### Exercise instructions:
Find the line that contains "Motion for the"; then retype it and each line after it, exactly, through the final line of the data below.

### Provided data:

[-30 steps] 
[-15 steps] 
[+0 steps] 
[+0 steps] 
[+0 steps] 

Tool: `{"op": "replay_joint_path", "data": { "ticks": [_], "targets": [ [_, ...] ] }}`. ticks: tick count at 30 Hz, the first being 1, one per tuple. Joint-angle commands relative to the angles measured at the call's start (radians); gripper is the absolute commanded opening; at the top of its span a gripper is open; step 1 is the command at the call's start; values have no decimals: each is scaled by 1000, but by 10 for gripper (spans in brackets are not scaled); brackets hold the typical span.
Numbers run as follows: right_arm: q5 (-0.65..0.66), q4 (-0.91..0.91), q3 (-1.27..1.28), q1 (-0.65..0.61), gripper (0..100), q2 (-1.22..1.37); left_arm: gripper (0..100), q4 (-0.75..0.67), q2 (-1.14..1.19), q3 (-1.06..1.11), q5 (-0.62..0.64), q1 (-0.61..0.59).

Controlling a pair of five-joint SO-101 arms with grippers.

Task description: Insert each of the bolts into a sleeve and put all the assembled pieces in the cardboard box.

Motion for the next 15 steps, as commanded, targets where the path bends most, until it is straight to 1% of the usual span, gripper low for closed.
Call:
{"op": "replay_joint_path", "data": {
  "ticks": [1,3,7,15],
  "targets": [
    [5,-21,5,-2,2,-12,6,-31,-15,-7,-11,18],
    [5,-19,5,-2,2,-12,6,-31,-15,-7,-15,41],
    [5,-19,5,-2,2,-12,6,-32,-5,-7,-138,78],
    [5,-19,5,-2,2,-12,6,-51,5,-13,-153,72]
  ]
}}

### Result below:
Motion for the next 15 steps, as commanded, targets where the path bends most, until it is straight to 1% of the usual span, gripper low for closed.
Call:
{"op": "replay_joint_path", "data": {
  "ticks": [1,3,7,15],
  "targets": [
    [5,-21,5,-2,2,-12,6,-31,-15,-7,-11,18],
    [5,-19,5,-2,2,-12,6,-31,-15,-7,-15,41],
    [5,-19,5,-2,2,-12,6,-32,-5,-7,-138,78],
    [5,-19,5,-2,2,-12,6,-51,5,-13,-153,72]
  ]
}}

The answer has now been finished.